Abstract

Availability of self-assembly effects occurring at the atomically clean Si(1 1 1) surface during high temperature anneals in an ultrahigh vacuum chamber for fabrication of a precise calibrator at nanoscale measurements is discussed. These effects provide formation of ordered monatomic step arrays assembled by step bunches divided by almost singular surface areas with widely spaced monatomic steps suitable for calibration of atomic force microscopes. The monatomic step height at the Si(1 1 1) surface and its replication by the native oxide layer was attested by the high-resolution transmission electron microscopy followed by Digital Micrograph analysis and found to be equal to interplanar spacing (0.314 nm) in the volume of Si crystal with ±0.001 nm of accuracy.

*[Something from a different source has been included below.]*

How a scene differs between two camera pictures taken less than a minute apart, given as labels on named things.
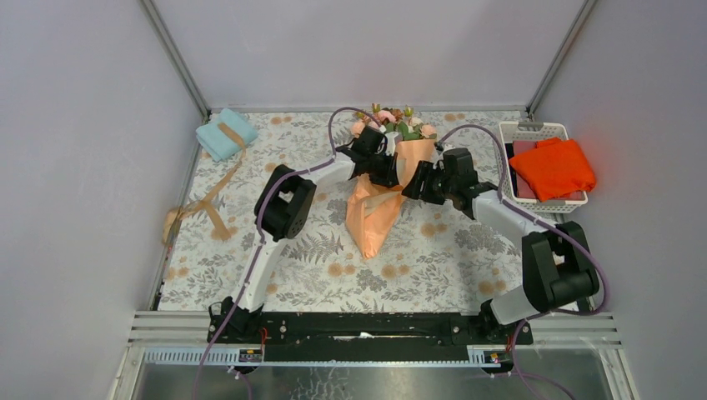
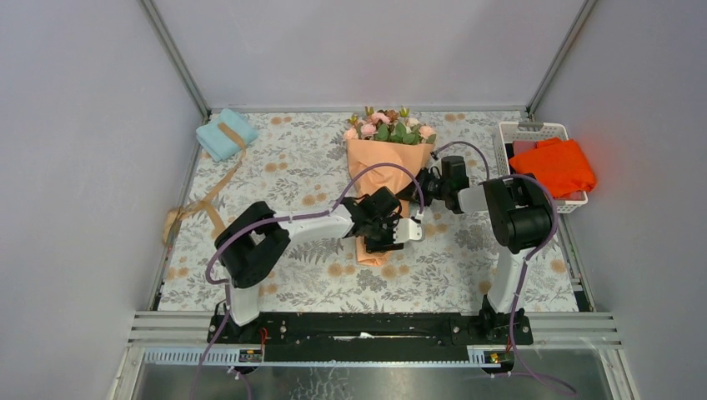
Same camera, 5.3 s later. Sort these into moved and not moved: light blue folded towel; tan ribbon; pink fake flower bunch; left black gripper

Excellent replication of the monatomic step height by oxide film covering the Si surface makes available precise AFM calibration at the nanoscale at ambient conditions. The averaged step height measured by AFM scanning of 1 × 1 µm2 is found to be 0.314 ± 0.003 nm (∼1% of uncertainty). However, when the scan area becomes bigger than 2 × 2 µm2, the height measurement uncertainty increases sharply 15 times (0.310 ± 0.034 nm). We assume that this is due to differences between piezo element calibrations at small and large scan areas. The height measurement uncertainty for step bunches with well-defined quantity of steps (28) even at a large scan area (18 × 18 µm2) turns out to be 0.3%.